Micronizing ocean plastics threaten sea turtle populations, ocean life cycle

Researcher holds a small sea turtleIngestion of degrading ocean plastics likely poses a substantial risk to the survival of post-hatchling sea turtles because the particles can lead to blockages and nutritional deficiencies, according to new research from Loggerhead Marinelife Center and the University of Georgia. This puts the survival of all sea turtle populations at risk, because sea turtles may take decades to become sexually mature. The study also suggests that micronizing plastics could have tremendous negative implications for the ocean’s food web.

“We may be in the early phases of the first micronized plastic waste-associated species population decline or extinction event,” said co-author Branson W. Ritchie, a veterinarian with more than 30 years of experience in exotic and wildlife medicine and the director of technology development and implementation for the UGA New Materials Institute. “But, an even bigger issue is what micronizing plastics are doing to the ocean’s ecosystem. As ocean plastics continue to micronize, smaller and smaller particles are being consumed by the smallest creatures in our oceans, which compromises the entire food chain, because the plastic in these animals inhibits their ability to uptake the nutrients they need to survive. If the level of mortality we have observed in post-hatchling sea turtles also occurs for zoo plankton, baby fish and crustaceans, then we will witness a complete disruption in our ocean life cycle.”

The researchers collected 96 post-hatchling sea turtles that had washed back onto the beaches along a stretch of Florida’s coastline between Vero Beach and Lake Worth. The area is just south of the Archie Carr National Wildlife Refuge, named for the researcher who spurred the sea turtle conservation movement, and is part of the largest rookery in the United States for loggerhead and green turtles. More than 90 percent of the U.S. loggerhead population nests in Florida, said study co-author Charles Manire, a veterinarian who is director of research and rehabilitation for Loggerhead Marinelife Center.

Nearly half of the 96 recovered turtles were rehabilitated by LMC and released back into the ocean. During their time in rehabilitation, all passed some amount of plastic, said licensed veterinary technician Samantha Clark, a co-author who cared for the turtles at LMC. The remainder of the collected turtles died and 27 of these were examined for the study. Ninety-three percent had some amount of ingested plastic particles in them, leading the team to theorize that many died due to blockages or nutritional deficiencies associated with plastic ingestion.

“Sea turtles are known to mistake ocean plastics for prey, like crab or fish eggs, or in the case of larger sea turtles, floating plastic bags for jellyfish,” Clark said.

“Our findings suggest that far fewer post-hatchlings may be surviving long enough to reproduce. This has devastating implications for the seven species of sea turtles struggling to survive,” said Manire. “If other sea turtle populations are experiencing similar mortality rates, we predict that there will be insufficient numbers of sea turtle hatchlings reaching sexual maturity to offset natural and other human-associated losses.”

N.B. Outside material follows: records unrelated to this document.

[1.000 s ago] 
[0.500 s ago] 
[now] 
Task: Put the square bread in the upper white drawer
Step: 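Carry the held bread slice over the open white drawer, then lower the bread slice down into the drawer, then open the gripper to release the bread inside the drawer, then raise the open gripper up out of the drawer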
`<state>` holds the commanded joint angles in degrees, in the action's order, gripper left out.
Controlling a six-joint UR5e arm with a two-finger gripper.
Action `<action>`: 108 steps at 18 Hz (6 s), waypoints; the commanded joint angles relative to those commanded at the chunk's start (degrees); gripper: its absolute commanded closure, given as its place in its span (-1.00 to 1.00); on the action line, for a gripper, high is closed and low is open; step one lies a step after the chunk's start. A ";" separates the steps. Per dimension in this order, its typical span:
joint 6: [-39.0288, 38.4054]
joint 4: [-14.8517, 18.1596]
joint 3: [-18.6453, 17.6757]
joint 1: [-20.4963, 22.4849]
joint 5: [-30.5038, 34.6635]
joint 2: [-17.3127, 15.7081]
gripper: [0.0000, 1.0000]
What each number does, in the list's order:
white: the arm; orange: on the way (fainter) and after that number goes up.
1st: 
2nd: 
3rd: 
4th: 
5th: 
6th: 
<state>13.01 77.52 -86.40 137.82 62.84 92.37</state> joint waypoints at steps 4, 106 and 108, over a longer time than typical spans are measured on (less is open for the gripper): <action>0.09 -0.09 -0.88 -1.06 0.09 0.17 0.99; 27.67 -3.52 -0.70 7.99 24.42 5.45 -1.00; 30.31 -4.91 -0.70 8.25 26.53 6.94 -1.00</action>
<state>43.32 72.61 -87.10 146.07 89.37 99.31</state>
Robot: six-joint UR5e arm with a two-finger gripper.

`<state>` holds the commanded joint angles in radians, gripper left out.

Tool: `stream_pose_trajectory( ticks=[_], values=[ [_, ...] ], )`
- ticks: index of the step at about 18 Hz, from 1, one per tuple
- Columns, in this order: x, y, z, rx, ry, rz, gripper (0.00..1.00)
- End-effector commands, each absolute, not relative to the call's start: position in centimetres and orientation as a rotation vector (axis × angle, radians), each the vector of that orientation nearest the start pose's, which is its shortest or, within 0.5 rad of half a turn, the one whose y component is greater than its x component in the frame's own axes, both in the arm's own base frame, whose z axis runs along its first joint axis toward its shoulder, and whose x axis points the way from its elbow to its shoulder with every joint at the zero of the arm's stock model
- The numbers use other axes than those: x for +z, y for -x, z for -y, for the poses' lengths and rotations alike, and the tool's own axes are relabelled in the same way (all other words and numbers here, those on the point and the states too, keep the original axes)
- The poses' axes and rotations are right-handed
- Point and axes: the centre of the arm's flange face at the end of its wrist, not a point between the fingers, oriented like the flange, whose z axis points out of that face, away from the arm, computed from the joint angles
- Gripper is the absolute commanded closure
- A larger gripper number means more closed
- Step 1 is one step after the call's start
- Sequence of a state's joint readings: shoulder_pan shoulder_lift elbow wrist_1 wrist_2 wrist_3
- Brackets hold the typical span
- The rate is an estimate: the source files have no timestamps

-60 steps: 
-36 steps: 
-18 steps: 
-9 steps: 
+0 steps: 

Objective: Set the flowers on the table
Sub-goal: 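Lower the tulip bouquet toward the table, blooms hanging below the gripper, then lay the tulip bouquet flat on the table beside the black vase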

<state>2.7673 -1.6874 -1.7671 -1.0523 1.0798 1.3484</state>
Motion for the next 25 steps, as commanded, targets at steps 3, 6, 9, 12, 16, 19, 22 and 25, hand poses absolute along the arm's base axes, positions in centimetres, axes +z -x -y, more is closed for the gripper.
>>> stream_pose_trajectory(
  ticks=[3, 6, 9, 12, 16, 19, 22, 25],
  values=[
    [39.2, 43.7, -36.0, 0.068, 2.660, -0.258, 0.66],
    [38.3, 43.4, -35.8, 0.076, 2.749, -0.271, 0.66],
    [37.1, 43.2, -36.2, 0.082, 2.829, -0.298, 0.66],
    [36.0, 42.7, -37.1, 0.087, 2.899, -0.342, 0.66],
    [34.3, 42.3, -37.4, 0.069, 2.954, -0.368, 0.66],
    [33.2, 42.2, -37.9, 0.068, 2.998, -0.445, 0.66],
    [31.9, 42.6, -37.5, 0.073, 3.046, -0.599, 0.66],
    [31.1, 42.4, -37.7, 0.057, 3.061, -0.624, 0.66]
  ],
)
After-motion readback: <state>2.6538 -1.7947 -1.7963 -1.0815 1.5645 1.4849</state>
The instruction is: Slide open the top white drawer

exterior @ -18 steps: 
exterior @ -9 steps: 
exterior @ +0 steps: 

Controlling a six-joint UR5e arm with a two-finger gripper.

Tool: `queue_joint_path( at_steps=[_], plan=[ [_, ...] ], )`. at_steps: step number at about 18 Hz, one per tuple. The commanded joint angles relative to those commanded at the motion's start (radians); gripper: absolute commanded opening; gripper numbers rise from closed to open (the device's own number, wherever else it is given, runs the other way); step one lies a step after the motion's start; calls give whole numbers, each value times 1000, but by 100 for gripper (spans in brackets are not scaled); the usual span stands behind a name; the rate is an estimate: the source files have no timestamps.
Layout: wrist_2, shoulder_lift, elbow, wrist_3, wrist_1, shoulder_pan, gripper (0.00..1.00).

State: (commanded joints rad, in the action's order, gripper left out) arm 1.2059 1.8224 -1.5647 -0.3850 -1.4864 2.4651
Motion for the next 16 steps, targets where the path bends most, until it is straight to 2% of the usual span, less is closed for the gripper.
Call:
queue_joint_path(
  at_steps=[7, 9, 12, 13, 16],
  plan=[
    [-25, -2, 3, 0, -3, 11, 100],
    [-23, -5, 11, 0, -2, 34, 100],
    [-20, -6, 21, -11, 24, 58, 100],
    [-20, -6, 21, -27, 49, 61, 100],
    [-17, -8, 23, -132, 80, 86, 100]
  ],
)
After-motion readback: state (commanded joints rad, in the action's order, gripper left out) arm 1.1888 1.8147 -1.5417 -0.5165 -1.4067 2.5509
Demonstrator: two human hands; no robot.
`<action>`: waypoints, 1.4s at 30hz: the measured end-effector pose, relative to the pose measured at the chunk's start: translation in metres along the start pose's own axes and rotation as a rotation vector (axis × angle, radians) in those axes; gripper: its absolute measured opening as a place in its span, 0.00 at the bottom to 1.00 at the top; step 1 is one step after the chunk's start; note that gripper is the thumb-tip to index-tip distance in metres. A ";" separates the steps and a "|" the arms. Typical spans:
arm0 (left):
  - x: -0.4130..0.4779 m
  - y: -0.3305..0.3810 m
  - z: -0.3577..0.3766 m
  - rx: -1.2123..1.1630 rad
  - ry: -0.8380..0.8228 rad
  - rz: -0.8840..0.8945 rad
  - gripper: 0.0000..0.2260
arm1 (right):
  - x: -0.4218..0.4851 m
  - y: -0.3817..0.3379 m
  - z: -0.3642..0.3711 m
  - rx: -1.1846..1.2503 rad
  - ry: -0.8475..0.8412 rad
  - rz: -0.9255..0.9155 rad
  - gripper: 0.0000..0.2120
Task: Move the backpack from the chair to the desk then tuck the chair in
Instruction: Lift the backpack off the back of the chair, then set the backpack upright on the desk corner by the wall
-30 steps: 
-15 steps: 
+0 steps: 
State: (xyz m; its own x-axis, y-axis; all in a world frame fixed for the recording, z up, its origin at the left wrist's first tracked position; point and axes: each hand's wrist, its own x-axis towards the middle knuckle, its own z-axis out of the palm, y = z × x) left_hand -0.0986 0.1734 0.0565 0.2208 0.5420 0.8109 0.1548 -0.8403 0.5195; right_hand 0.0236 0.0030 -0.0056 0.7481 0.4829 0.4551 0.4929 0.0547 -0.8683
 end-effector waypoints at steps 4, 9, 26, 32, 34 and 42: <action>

Historically, researchers have estimated that only one in 1,000 survives long enough to fully mature, but some recent estimates have suggested that number may be one in 10,000.

As plastic waste has accumulated in the marine environment, there has been an increase in the reports describing ingestion of plastics by sea turtles. Plastic is now the most common form of marine debris. Globally, at least 690 marine species, including sea turtles, seabirds, seals, sea lions, whales, fish and invertebrates, have reportedly become ill or died following entanglement in or ingestion of marine plastics.

The study team made another remarkable discovery: Once ingested, the plastic particles may continue to deteriorate to a size so small that it has never been documented or described previously for ingested particles. Using Raman spectroscopy and atomic force microscopy, the team characterized both the types of plastics and the sizes of the particles they found.

“We found particles ranging from millimeter-sized fragments to nanoparticles that measured on average 52 nanometers, and the smallest fragments we found measured 5 nanometers,” said Jason Locklin, director of the UGA New Materials Institute, an associate professor in the College of Engineering, and a co-author on the study. “The smaller these particles are, the more unstable they become.”

“Of these larger mesoparticles, 54.1 percent of what we found were polyethylene and 23.7 percent were polypropylene,” said lead author Evan White, an assistant research scientist at the New Materials Institute who analyzed the particles. “Polyethylene is the most common plastic and is primarily used for packaging, especially food packaging. Polypropylene is the second most-commonly produced plastic and has a wide variety of uses, including food packaging.”

For examples of scale, microparticles include pollen, flour or powdered sugar. A nanometer is one-billionth of a meter; a human hair is about 80,000 to 100,000 nanometers wide.

The study was funded in part by the RWDC Environmental Stewardship Foundation, which has partnered with the UGA New Materials Institute to research and develop bio-based, fully biodegradable plastics.

The study team also included Shunli Wang, of the New Materials Institute, and UGA undergraduate Benjamin Crawford. The study, titled “Ingested Micronizing Plastic Particle Compositions and Size Distributions within Stranded Post-Hatchling Sea Turtles,”was published in Environmental Science and Technology.